Each entry that follows should be set down precisely, with its pictures removed.

Records from a data collection:
┏━━

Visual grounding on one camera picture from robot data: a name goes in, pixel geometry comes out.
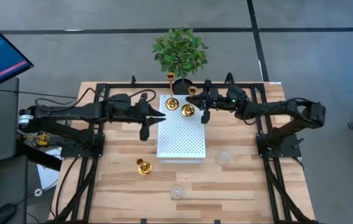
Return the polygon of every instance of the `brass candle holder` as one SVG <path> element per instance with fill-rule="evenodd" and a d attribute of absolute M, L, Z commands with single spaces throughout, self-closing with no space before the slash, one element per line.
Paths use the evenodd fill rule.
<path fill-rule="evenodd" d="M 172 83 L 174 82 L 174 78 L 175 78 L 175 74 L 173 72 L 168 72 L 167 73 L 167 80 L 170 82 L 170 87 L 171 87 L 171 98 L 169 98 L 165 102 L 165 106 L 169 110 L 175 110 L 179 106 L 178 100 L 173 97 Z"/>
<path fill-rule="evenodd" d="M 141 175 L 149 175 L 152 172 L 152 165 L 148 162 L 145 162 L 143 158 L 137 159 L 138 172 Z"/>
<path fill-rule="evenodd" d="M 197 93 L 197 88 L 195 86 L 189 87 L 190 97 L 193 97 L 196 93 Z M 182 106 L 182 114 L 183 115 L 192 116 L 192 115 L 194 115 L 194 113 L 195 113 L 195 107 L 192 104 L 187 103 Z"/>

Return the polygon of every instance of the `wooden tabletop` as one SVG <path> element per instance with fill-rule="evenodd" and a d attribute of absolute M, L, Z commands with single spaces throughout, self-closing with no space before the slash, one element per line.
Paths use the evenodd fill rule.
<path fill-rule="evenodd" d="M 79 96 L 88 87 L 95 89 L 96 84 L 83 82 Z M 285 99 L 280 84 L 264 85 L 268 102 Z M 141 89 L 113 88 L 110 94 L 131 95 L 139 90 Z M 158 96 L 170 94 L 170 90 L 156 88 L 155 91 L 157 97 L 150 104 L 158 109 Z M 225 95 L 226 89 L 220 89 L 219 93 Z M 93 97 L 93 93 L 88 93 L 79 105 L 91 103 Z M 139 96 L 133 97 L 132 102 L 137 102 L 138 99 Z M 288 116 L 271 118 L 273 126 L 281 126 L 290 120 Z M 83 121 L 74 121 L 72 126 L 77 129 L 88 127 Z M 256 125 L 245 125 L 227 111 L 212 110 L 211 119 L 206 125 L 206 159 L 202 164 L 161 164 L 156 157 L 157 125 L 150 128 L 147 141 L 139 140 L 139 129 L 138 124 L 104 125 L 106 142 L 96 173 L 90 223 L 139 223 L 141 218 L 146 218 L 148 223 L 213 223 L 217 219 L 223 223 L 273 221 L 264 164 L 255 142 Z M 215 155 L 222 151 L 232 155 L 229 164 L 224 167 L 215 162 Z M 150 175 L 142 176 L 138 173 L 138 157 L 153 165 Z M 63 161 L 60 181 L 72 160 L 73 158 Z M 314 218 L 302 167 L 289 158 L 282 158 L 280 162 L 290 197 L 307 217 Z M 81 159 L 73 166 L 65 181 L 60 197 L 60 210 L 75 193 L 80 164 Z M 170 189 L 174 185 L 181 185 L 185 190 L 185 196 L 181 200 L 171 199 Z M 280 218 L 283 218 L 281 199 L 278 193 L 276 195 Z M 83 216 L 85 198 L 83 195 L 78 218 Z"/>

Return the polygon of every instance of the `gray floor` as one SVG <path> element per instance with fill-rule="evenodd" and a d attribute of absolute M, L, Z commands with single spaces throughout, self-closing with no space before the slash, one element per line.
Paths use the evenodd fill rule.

┗━━

> [SOLUTION]:
Visual grounding on one camera picture from robot data: a name goes in, pixel geometry comes out.
Return the polygon of every instance of the `brass candle holder` as one SVG <path> element per instance with fill-rule="evenodd" and a d attribute of absolute M, L, Z commands with single spaces throughout, self-closing with no space before the slash, one element per line.
Paths use the evenodd fill rule.
<path fill-rule="evenodd" d="M 172 83 L 174 82 L 174 78 L 175 78 L 175 74 L 173 72 L 168 72 L 167 73 L 167 80 L 170 82 L 170 87 L 171 87 L 171 98 L 169 98 L 165 102 L 165 106 L 169 110 L 175 110 L 179 106 L 178 100 L 173 97 Z"/>
<path fill-rule="evenodd" d="M 141 175 L 149 175 L 152 172 L 152 165 L 148 162 L 145 162 L 143 158 L 137 159 L 138 172 Z"/>
<path fill-rule="evenodd" d="M 197 93 L 197 88 L 195 86 L 189 87 L 190 97 L 193 97 L 196 93 Z M 182 106 L 182 114 L 183 115 L 192 116 L 192 115 L 194 115 L 194 113 L 195 113 L 195 107 L 192 104 L 187 103 Z"/>

Return the polygon of every instance of the `wooden tabletop` as one SVG <path> element per instance with fill-rule="evenodd" and a d attribute of absolute M, L, Z commands with single spaces throughout, self-closing with no space before the slash, one element per line.
Paths use the evenodd fill rule.
<path fill-rule="evenodd" d="M 79 96 L 88 87 L 95 89 L 96 84 L 83 82 Z M 285 99 L 280 84 L 264 85 L 268 102 Z M 141 89 L 113 88 L 110 94 L 131 95 L 139 90 Z M 158 96 L 170 94 L 170 90 L 156 88 L 155 91 L 157 97 L 150 104 L 158 109 Z M 225 95 L 226 89 L 220 89 L 219 93 Z M 93 97 L 93 93 L 88 93 L 79 105 L 91 103 Z M 139 96 L 133 97 L 132 102 L 137 102 L 138 99 Z M 288 116 L 271 118 L 273 126 L 281 126 L 290 120 Z M 83 121 L 74 121 L 72 126 L 77 129 L 88 127 Z M 256 125 L 245 125 L 227 111 L 212 110 L 211 119 L 206 125 L 206 159 L 202 164 L 161 164 L 156 157 L 157 125 L 150 128 L 147 141 L 139 140 L 139 129 L 138 124 L 104 125 L 106 142 L 96 173 L 90 223 L 139 223 L 141 218 L 146 218 L 148 223 L 213 223 L 217 219 L 223 223 L 273 221 L 264 164 L 255 142 Z M 215 155 L 222 151 L 232 155 L 229 164 L 224 167 L 215 162 Z M 150 175 L 142 176 L 138 173 L 138 157 L 153 165 Z M 63 161 L 60 181 L 72 160 L 73 158 Z M 314 218 L 302 167 L 289 158 L 282 158 L 280 162 L 290 197 L 307 217 Z M 81 159 L 73 166 L 65 181 L 60 197 L 60 210 L 75 193 L 80 164 Z M 170 189 L 174 185 L 181 185 L 185 190 L 185 196 L 181 200 L 171 199 Z M 280 218 L 283 218 L 281 199 L 278 193 L 276 195 Z M 83 216 L 85 198 L 83 195 L 78 218 Z"/>

Return the polygon of every instance of the `gray floor` as one SVG <path> element per instance with fill-rule="evenodd" and a d attribute of absolute M, L, Z commands with single spaces throughout, self-closing with no space before the slash, one element per line.
Paths use the evenodd fill rule.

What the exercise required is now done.